Tuesday, April 27, 2010

968 hits on my sled posting on two sites.

I have really been shocked at the interest. I think I have had seven e-mails and three phone calls, from as close as Waco and as far away as Pennsylvania and New Jersey.

I was talking with my buddy K.O. yesterday, figuring since he had helped with the rebuild I might defuse a possible situation. Surprisingly he was very supportive of testing the water. He is a lot like me, but just not a dog-ed. He has gotten to the point where he is frustrated and ready to drop the project.

After I had received a couple of phone calls regarding the sled and a possible purchaser trying to coordinate travel plans to come see the sled, I decided I might should take the battery off so I could charge it. I called K.O. to see if he was in town because since I am driving the Explorer all my tools are in my pickup. Turns out he was a half block from where the sled is garaged. K.O. told me he would meet me there and I gave him the code to get in. He called me back while I was in transit and told me, "Hey, the sled started right up".

I laughed and told him, "Maybe I shouldn't sell it!" We both laughed.
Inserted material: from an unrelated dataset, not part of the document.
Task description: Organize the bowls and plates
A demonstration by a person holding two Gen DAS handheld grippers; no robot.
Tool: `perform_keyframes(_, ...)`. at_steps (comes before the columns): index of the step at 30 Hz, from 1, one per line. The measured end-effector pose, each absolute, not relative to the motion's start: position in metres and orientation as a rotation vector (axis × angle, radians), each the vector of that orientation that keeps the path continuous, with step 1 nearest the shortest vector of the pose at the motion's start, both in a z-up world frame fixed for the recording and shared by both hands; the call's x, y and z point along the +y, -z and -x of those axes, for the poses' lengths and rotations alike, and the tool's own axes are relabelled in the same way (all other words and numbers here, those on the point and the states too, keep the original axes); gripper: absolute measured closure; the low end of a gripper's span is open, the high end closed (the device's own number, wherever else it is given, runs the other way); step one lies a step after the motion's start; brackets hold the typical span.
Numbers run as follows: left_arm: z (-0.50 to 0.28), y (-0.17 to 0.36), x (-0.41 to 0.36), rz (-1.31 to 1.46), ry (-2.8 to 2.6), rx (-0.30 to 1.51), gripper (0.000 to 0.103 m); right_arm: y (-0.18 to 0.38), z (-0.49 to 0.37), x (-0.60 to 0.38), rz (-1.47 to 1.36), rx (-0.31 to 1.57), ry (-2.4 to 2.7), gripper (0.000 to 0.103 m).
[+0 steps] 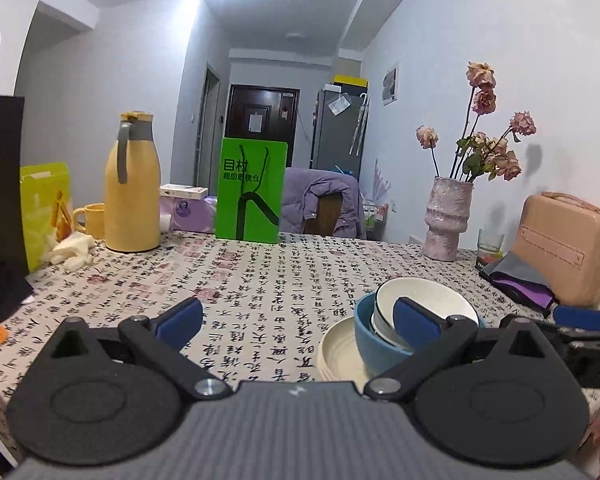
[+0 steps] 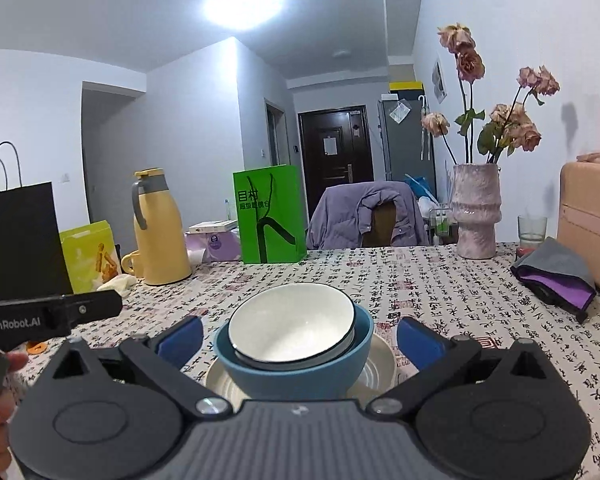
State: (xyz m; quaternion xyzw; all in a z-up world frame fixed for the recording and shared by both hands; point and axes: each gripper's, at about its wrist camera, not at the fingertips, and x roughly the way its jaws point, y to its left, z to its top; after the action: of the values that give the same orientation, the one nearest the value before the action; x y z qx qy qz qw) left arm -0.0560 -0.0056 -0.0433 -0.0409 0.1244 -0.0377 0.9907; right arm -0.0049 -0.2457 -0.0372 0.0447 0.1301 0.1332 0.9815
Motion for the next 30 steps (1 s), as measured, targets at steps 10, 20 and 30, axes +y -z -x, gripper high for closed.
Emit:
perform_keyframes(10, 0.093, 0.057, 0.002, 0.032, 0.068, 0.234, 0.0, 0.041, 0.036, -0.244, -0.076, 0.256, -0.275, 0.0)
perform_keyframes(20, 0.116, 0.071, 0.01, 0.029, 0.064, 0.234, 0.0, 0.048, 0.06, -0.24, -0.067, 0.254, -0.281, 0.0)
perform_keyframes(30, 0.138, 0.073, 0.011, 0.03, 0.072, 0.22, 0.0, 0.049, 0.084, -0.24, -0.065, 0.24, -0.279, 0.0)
I copied Rian on one off my e-mails yesterday to let him make a judgement on whether or not I was giving too much information or not enough. It has always been difficult for me to sell something at private treaty. I don't want anyone to every think I was trying to scam them.

In a surprise, I filled up with gas Friday and paid $2.689. Yesterday I saw that gas has jumped to $2.799. It usually works the other way for me.

I am driving the Explorer the next few days, then I guess I will park it. I have a dilemma. When we repossessed it, the man who sold it to the person we repo-ed it from, held the title instead of having it transferred showing us as lien holder. So we are going to have to muddle through how to transfer the title and get it all cleaned up. It would appear that we will have to pay sales tax and the title application and transfer fees. Right now I just don't have the excess monies to do it.

Too many other places needing money!

I am going to the parts store today. I kind of look forward to it. These framed or structured days seem to give me some relief.

Then I have to go home.

Last night was the end of an era. I had splurged and bought Krl's favorite meal main course. She cooked it, I just helped by lighting her outdoor cooking device. To be honest I was not in the mood, as her favorite is not mine. When she was through cooking it she decided she didn't want to eat. Waste not, want not. The end. I will never, ever bring that item into the house again.

Krl has been in a rough patch lately. She feels poorly and is depressed. Although I have told her to go to the doctor, she hasn't.

Kind of makes it hard for me to feel sorry for her.

Have a day!

FATHER, please bless this day. I ask that YOU bring that one person to me who needs to own the sled.